As Thomas, Garrett is stunning in his stoicism, his broken-hearted quest for space, for peace that is met at every turn by the responsibility he didn’t ask for but can’t turn his            back on. The rough, unkempt, uneven state of his facial hair tells and sells his backstory, it gives us the broad strokes of the ugly things he’s seen in his life, without making            us carry the specifics the way he so obviously has to. It is a remarkable performance, by both man and mouthbrow.

3. Young John Dutton Jr. — Yellowstone

        Played by: Josh Lucas

        Mustache Style: Chevron/Walrus

Josh Lucas appears intermittently throughout Yellowstone, appearing in flashbacks as a young John Dutton Jr. (Kevin Costner). He does a credible job of emulating Costner’s          steely belligerence, suppressing his own rakish charm thanks to the help of a splendid Chevron/Walrus hybrid.
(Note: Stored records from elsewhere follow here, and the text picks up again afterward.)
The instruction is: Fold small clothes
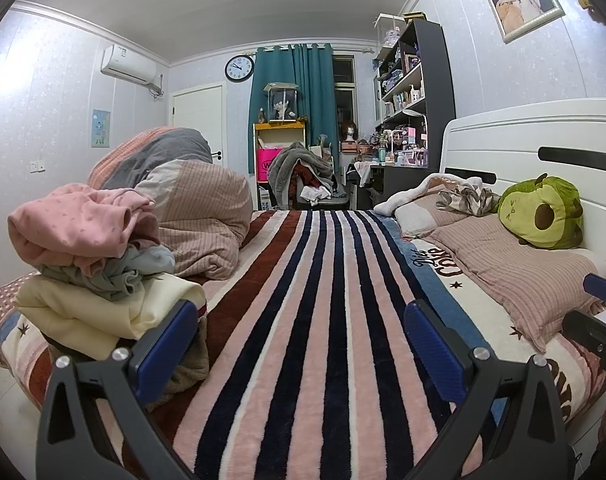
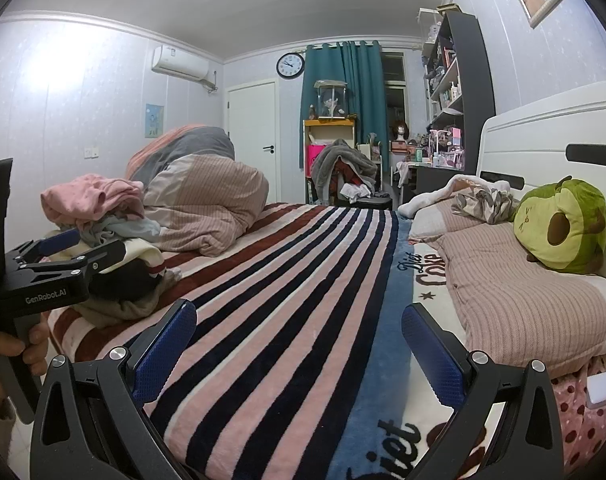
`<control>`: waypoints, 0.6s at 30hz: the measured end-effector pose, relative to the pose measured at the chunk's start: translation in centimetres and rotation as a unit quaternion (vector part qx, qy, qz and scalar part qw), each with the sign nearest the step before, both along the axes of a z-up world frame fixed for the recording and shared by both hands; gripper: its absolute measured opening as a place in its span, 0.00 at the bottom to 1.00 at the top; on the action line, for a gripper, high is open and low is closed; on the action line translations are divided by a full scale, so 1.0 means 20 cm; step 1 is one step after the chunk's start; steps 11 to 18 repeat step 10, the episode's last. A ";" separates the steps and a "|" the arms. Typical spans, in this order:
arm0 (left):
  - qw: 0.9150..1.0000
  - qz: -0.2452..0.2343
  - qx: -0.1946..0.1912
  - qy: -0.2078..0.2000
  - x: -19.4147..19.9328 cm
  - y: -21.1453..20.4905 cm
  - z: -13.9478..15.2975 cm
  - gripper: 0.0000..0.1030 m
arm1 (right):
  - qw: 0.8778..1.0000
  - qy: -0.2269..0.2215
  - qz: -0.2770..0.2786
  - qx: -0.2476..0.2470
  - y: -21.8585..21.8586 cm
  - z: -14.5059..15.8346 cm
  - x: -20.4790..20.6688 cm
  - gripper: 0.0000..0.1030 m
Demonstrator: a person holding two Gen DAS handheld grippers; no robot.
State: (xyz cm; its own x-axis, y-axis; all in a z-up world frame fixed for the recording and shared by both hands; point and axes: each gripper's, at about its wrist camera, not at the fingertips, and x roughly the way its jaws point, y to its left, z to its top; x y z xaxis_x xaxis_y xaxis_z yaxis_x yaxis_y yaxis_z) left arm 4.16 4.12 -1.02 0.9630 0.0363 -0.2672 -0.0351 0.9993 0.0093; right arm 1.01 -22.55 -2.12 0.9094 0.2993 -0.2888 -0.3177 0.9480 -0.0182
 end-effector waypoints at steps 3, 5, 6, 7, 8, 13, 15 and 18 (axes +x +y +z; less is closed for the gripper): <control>1.000 0.001 0.001 0.000 0.00 0.00 0.00 0.99 | 1.000 0.000 0.000 0.000 0.00 0.00 0.00 0.99; 1.000 0.001 0.002 0.000 0.00 0.01 0.00 0.99 | 1.000 0.000 0.000 -0.001 0.00 0.00 0.00 0.99; 1.000 0.000 0.002 0.000 0.00 0.01 0.00 0.99 | 1.000 0.000 0.000 0.000 0.00 0.00 0.00 0.99; 1.000 -0.001 0.003 -0.002 0.00 0.00 0.00 0.99 | 1.000 0.000 0.000 0.000 0.00 0.00 0.00 0.99; 1.000 0.001 0.005 -0.002 0.00 0.00 0.00 0.99 | 1.000 0.000 0.000 0.000 0.00 0.00 0.00 0.99; 1.000 0.003 0.008 -0.003 0.00 0.00 0.00 0.99 | 1.000 -0.001 -0.001 0.000 0.00 0.00 0.00 0.99; 1.000 0.003 0.008 -0.003 0.00 0.00 0.00 0.99 | 1.000 -0.001 -0.001 0.000 0.00 0.00 0.00 0.99; 1.000 0.003 0.008 -0.003 0.00 0.00 0.00 0.99 | 1.000 -0.001 -0.001 0.000 0.00 0.00 0.00 0.99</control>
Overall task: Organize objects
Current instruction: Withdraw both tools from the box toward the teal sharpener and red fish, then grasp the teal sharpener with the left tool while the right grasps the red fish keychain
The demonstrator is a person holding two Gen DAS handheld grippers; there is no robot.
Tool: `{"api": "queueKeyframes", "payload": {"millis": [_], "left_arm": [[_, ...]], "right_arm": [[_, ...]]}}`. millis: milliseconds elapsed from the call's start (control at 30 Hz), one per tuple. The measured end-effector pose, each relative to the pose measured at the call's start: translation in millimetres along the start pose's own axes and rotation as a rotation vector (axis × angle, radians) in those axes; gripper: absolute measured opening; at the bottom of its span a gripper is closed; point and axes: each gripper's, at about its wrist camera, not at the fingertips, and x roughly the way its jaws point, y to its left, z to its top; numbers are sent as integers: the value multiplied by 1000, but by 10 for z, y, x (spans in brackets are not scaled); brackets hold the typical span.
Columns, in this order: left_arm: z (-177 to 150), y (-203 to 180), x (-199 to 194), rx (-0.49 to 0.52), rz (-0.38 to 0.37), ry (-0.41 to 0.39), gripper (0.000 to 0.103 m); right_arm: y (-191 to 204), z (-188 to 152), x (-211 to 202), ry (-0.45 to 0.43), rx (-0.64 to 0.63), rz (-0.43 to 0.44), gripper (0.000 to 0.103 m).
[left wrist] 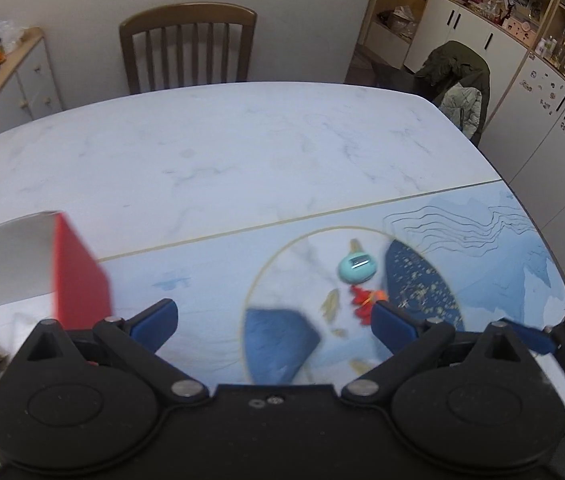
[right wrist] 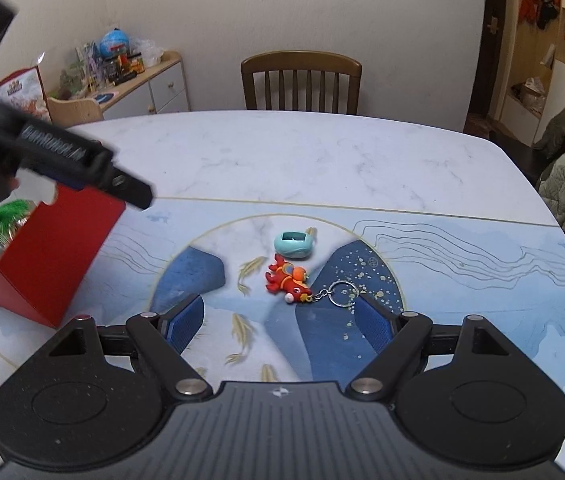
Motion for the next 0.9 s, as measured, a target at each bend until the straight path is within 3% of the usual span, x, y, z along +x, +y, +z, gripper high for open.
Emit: {"api": "queueKeyframes", "payload": {"millis": [300,667,900], "left_arm": [[194,-352,443,32,-37,58,102],[354,-472,907,9,-43,119,102],[411,-524,1101,9,-46,146,100]], "right_arm": [[-84,-9,282,12,-42,3,83],[-152,43,630,39,-65,26,83],[-97,50,797,56,-99,53,77]]}}
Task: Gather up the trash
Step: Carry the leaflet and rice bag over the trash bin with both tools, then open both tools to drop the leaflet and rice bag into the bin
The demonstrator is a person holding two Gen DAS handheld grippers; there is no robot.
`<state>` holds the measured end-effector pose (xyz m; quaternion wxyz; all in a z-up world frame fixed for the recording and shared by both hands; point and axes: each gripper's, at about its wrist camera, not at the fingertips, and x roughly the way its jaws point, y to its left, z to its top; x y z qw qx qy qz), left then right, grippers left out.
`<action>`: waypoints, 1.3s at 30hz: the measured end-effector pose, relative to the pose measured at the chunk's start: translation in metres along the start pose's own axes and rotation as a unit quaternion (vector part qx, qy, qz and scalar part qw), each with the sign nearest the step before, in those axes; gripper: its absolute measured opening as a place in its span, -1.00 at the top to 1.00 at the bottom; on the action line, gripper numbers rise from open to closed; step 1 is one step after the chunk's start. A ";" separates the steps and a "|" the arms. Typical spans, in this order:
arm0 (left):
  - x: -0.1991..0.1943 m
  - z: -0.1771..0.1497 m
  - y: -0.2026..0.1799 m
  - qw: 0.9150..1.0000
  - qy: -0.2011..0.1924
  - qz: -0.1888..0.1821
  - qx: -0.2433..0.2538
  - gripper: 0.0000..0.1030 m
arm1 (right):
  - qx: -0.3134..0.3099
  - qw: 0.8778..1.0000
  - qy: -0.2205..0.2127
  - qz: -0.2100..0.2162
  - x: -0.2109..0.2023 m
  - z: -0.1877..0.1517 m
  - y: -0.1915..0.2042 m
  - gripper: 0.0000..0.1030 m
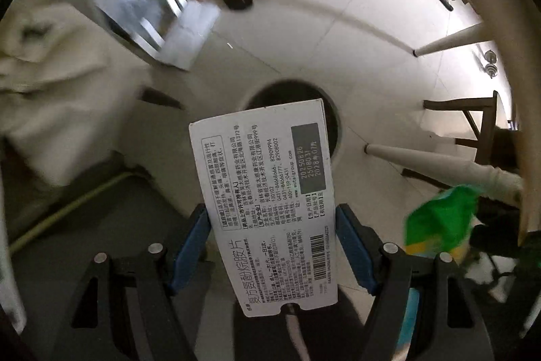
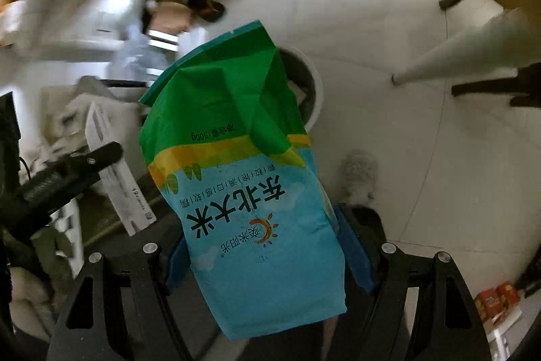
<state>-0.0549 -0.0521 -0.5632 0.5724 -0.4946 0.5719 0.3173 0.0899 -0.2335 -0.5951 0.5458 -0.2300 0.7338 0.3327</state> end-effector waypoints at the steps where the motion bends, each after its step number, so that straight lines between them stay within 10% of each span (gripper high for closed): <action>1: 0.020 0.011 0.002 1.000 0.010 -0.015 -0.002 -0.41 | 0.006 1.000 0.005 0.000 0.021 0.008 -0.005 -0.51; 7: 0.129 0.065 0.016 0.995 0.067 -0.076 -0.022 -0.54 | 0.029 0.999 0.021 0.007 0.129 0.060 -0.031 -0.52; 9: 0.146 0.074 0.022 0.993 0.070 -0.085 -0.035 -0.91 | 0.033 0.999 0.023 0.011 0.155 0.077 -0.036 -0.56; 15: 0.145 0.073 0.044 0.998 0.025 -0.026 -0.041 -0.91 | 0.025 0.999 0.021 0.033 0.190 0.112 -0.036 -1.00; 21: 0.122 0.034 0.046 0.994 -0.045 0.094 -0.015 -0.92 | -0.019 1.000 -0.006 -0.009 0.173 0.110 -0.022 -1.00; 30: 0.087 -0.009 0.030 0.992 -0.052 0.118 -0.008 -0.92 | -0.088 0.987 -0.060 -0.122 0.119 0.084 0.002 -1.00; 39: 0.041 -0.028 0.013 0.990 -0.068 0.123 0.009 -0.91 | -0.107 0.981 -0.089 -0.136 0.055 0.054 0.017 -1.00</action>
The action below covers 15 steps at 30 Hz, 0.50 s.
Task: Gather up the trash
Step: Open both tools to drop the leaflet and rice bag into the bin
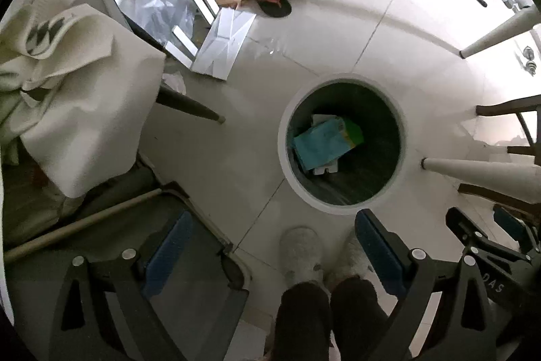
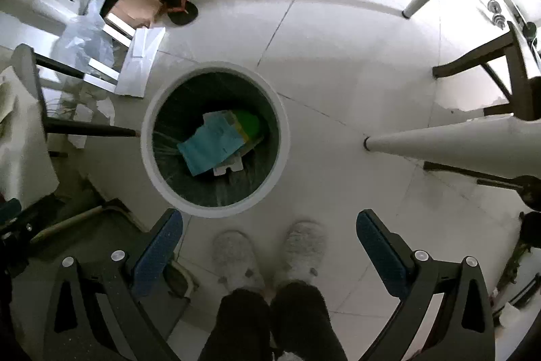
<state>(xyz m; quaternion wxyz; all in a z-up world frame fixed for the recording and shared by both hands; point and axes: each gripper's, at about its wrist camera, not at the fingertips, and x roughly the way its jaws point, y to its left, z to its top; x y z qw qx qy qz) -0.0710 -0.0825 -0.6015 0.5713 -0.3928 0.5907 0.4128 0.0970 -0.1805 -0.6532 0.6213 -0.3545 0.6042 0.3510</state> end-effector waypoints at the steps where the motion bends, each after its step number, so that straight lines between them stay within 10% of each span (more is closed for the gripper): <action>1: -0.008 -0.002 0.000 1.000 -0.002 0.000 0.000 -0.91 | 0.000 1.000 -0.002 0.001 -0.008 -0.001 0.001 -1.00; 15: -0.152 -0.029 0.012 1.000 -0.028 -0.014 0.005 -0.91 | -0.023 0.999 -0.037 0.011 -0.181 -0.026 0.006 -1.00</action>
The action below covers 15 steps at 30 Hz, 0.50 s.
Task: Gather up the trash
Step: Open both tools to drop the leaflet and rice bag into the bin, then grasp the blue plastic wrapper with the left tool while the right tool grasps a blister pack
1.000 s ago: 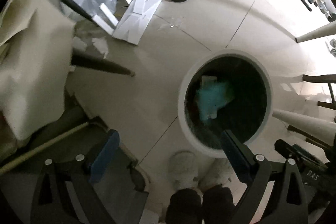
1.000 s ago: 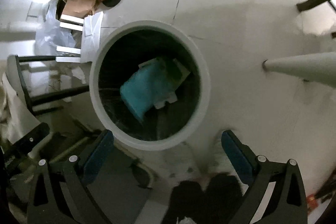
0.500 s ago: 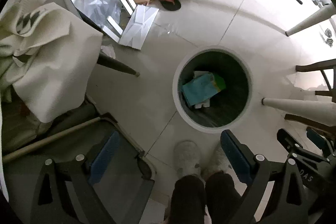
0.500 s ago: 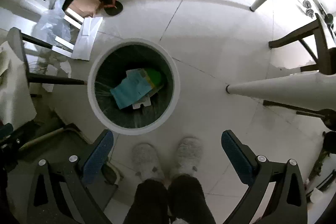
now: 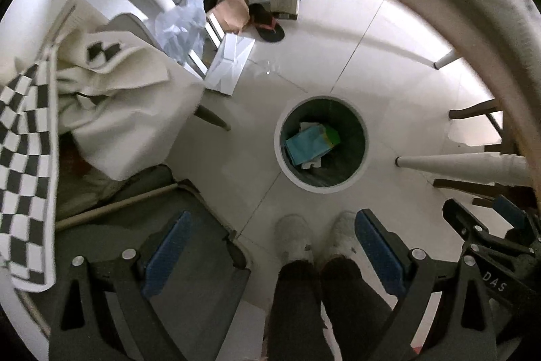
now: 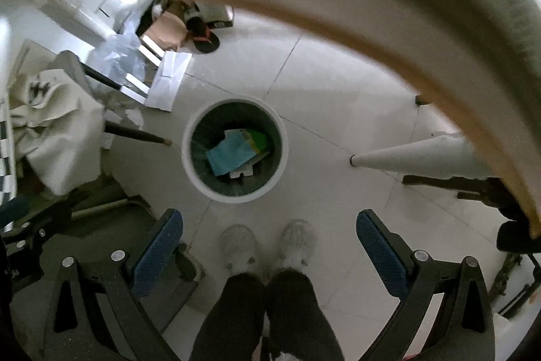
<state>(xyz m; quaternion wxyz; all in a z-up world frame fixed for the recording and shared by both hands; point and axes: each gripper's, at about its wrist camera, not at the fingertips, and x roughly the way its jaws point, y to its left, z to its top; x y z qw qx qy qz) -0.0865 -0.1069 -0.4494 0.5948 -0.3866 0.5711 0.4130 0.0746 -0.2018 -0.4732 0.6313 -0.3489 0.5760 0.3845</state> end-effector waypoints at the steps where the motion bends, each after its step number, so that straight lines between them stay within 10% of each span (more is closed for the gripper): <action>1: -0.012 -0.001 0.000 1.000 -0.002 0.000 0.001 -0.91 | 0.000 1.000 -0.001 0.002 -0.011 -0.002 0.001 -1.00; 15: -0.151 0.013 -0.004 0.998 -0.058 -0.006 0.005 -0.91 | 0.080 0.996 -0.036 0.034 -0.189 0.025 -0.024 -1.00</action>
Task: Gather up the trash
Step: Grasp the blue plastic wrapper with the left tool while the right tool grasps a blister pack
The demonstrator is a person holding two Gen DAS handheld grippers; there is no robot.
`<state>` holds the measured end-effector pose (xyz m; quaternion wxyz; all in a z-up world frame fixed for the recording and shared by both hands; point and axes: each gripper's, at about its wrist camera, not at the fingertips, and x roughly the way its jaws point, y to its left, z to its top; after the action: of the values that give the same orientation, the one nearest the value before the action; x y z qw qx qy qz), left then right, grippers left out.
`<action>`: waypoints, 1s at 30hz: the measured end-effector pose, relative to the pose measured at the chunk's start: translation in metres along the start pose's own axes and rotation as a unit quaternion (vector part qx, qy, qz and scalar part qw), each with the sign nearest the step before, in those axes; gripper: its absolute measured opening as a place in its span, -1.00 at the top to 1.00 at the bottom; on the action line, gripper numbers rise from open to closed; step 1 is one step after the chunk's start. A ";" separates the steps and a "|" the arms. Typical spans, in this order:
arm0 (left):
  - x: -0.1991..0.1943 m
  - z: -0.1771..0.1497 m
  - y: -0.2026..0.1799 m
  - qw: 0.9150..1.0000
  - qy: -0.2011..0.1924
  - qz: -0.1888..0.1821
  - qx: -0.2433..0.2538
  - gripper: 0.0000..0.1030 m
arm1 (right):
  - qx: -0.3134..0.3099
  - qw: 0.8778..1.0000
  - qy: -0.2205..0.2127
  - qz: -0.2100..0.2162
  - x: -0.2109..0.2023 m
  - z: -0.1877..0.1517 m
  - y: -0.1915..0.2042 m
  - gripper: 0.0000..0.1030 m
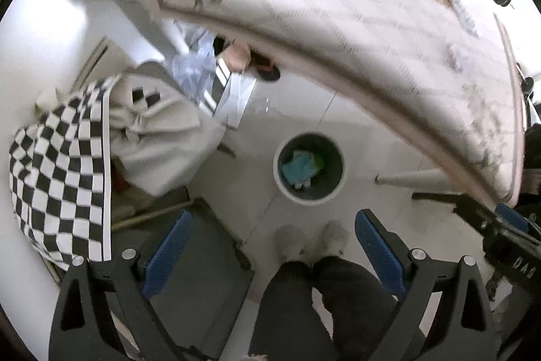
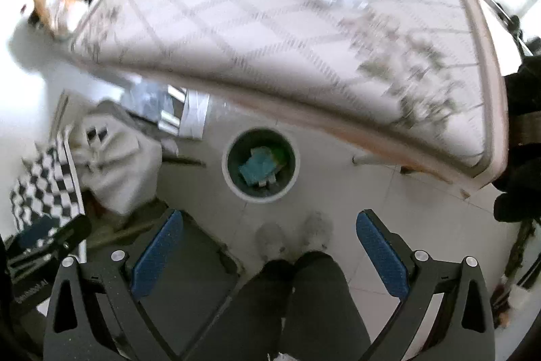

Because he appears in so many disconnected scenes, the mustache takes a lot of different forms — sometimes accompanied by a scruffy beard, sometimes lighter and                    thinner than others. But it’s a reliable constant and one of the more remarkable props and visual cues in the entire YCU. Even though Costner doesn’t sport a mustache                  playing the same character in the present, the mustache on Lucas helps him disappear into the role and makes him infinitely more believable as not just a young Costner but          a younger version of this particular Costner character.

The show doesn’t work without these flashbacks and Josh Lucas doesn’t work in these flashbacks without the mustache. End of story.

2. Lloyd Pierce — Yellowstone

        Played by: Forrie J. Smith

        Mustache Style: Horseshoe

Lloyd Pierce is an outlier in the Yellowstone bunkhouse, an old-timer, a cowboy from another era, with the energy to (mostly) keep up with the younger hands and the                    experience and institutional knowledge to (mostly) steer them out of trouble. He is a bow-legged rider with a boot in two different worlds, speaking up for the value of                  tradition while doing whatever it takes to help the ranch adapt and meet each new threat.

The salt-and-pepper horseshoe of actor Forrie J. Smith is a perfect accouterment for the role, a facial hair style that hasn’t evolved since the early ’70s. It, quite literally, marks          Pierce as someone who begrudgingly accepts change but prefers things to stay the way they’ve always been.

1. Shea Brennan — 1883

        Played by: Sam Elliott

        Mustache Style: Chevron/Walrus

Sam Elliott is already on the American Mustache Mt. Rushmore and he lent the gravitas of his prodigious pushbroom to 1883. Elliott’s mustache is really a work of art —                  bringing authenticity and both physical and psychological heft — to the character of Shea Brennan. Its bulk and volume stood in sharp contrast to his willow-thin frame and,          wrapped around that playful, crooked smile, were a visual reminder that for all the loss, hardship and suffering Brennan had endured in his life, something essential still                  endured.

It was a pantheon performance by a pantheon mustache.